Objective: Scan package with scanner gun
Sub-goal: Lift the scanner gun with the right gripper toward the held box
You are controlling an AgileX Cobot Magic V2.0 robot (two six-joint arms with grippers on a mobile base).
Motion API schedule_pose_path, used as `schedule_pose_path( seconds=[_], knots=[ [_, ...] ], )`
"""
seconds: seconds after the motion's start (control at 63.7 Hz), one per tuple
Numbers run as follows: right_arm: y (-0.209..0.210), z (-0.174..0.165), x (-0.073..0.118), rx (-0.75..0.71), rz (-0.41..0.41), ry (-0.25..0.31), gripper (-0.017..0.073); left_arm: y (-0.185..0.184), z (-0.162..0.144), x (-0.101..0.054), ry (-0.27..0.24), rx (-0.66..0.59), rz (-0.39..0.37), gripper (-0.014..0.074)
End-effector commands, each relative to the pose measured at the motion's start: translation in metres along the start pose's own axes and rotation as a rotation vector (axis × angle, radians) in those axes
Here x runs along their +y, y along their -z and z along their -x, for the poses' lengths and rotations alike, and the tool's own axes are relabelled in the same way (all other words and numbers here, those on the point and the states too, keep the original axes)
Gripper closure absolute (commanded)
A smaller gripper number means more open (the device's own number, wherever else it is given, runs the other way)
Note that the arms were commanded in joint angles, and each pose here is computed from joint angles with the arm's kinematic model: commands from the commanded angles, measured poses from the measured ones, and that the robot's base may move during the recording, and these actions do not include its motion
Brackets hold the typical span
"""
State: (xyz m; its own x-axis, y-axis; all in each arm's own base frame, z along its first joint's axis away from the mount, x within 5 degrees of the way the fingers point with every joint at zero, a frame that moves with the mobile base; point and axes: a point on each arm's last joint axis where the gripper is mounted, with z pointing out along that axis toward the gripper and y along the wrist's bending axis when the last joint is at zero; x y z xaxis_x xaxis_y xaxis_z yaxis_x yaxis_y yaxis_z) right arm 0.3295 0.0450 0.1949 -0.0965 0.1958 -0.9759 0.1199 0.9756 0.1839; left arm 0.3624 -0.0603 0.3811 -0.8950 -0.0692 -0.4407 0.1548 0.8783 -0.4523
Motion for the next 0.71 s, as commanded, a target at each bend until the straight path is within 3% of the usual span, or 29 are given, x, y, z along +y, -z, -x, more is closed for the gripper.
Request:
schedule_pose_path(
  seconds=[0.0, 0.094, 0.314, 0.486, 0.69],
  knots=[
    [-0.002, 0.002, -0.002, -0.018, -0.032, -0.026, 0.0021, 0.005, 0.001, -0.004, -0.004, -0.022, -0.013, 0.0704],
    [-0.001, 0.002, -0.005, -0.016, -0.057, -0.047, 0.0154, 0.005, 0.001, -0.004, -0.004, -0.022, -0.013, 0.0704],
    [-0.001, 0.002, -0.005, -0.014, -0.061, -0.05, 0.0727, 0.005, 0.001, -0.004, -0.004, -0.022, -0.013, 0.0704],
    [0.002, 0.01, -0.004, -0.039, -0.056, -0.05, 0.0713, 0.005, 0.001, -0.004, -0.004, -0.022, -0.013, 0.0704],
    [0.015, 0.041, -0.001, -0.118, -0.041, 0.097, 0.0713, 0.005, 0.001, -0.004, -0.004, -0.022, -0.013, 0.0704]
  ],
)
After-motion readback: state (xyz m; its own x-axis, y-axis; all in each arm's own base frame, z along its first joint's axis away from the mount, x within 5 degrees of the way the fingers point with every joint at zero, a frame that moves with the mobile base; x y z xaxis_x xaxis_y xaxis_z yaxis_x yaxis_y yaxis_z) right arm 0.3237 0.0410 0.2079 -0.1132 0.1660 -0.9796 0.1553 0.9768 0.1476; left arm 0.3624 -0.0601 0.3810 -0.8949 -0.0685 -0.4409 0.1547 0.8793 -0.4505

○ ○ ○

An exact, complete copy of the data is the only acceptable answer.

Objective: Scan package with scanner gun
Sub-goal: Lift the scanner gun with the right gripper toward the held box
You are controlling an AgileX Cobot Magic V2.0 robot (two six-joint arms with grippers on a mobile base).
Motion API schedule_pose_path, used as `schedule_pose_path( seconds=[_], knots=[ [_, ...] ], )`
"""
seconds: seconds after the motion's start (control at 63.7 Hz), one per tuple
Numbers run as follows: right_arm: y (-0.209..0.210), z (-0.174..0.165), x (-0.073..0.118), rx (-0.75..0.71), rz (-0.41..0.41), ry (-0.25..0.31), gripper (-0.017..0.073); left_arm: y (-0.185..0.184), z (-0.162..0.144), x (-0.101..0.054), ry (-0.27..0.24), rx (-0.66..0.59), rz (-0.39..0.37), gripper (-0.014..0.074)
End-effector commands, each relative to the pose measured at the motion's start: translation in metres along the start pose's own axes and rotation as a rotation vector (axis × angle, radians) in those axes
Here x runs along their +y, y along their -z and z along their -x, for the poses' lengths and rotations alike, and the tool's own axes are relabelled in the same way (all other words and numbers here, those on the point and the states too, keep the original axes)
Gripper closure absolute (commanded)
A smaller gripper number means more open (the device's own number, wherever else it is given, runs the other way)
Note that the arms were commanded in joint angles, and each pose here is computed from joint angles with the arm's kinematic model: commands from the commanded angles, measured poses from the measured ones, and that the robot's base may move during the recording, and these actions do not include its motion
Brackets hold the typical span
"""
State: (xyz m; its own x-axis, y-axis; all in each arm's own base frame, z along its first joint's axis away from the mount, x within 5 degrees of the way the fingers point with every joint at zero, a frame that moves with the mobile base; point and axes: a point on each arm's last joint axis where the gripper is mounted, with z pointing out along that axis toward the gripper and y along the wrist's bending axis when the last joint is at zero; x y z xaxis_x xaxis_y xaxis_z yaxis_x yaxis_y yaxis_z) right arm 0.3295 0.0450 0.1949 -0.0965 0.1958 -0.9759 0.1199 0.9756 0.1839; left arm 0.3624 -0.0603 0.3811 -0.8950 -0.0692 -0.4407 0.1548 0.8783 -0.4523
Motion for the next 0.71 s, as commanded, a target at each bend until the straight path is within 3% of the usual span, or 29 are given, x, y, z along +y, -z, -x, more is closed for the gripper.
Request:
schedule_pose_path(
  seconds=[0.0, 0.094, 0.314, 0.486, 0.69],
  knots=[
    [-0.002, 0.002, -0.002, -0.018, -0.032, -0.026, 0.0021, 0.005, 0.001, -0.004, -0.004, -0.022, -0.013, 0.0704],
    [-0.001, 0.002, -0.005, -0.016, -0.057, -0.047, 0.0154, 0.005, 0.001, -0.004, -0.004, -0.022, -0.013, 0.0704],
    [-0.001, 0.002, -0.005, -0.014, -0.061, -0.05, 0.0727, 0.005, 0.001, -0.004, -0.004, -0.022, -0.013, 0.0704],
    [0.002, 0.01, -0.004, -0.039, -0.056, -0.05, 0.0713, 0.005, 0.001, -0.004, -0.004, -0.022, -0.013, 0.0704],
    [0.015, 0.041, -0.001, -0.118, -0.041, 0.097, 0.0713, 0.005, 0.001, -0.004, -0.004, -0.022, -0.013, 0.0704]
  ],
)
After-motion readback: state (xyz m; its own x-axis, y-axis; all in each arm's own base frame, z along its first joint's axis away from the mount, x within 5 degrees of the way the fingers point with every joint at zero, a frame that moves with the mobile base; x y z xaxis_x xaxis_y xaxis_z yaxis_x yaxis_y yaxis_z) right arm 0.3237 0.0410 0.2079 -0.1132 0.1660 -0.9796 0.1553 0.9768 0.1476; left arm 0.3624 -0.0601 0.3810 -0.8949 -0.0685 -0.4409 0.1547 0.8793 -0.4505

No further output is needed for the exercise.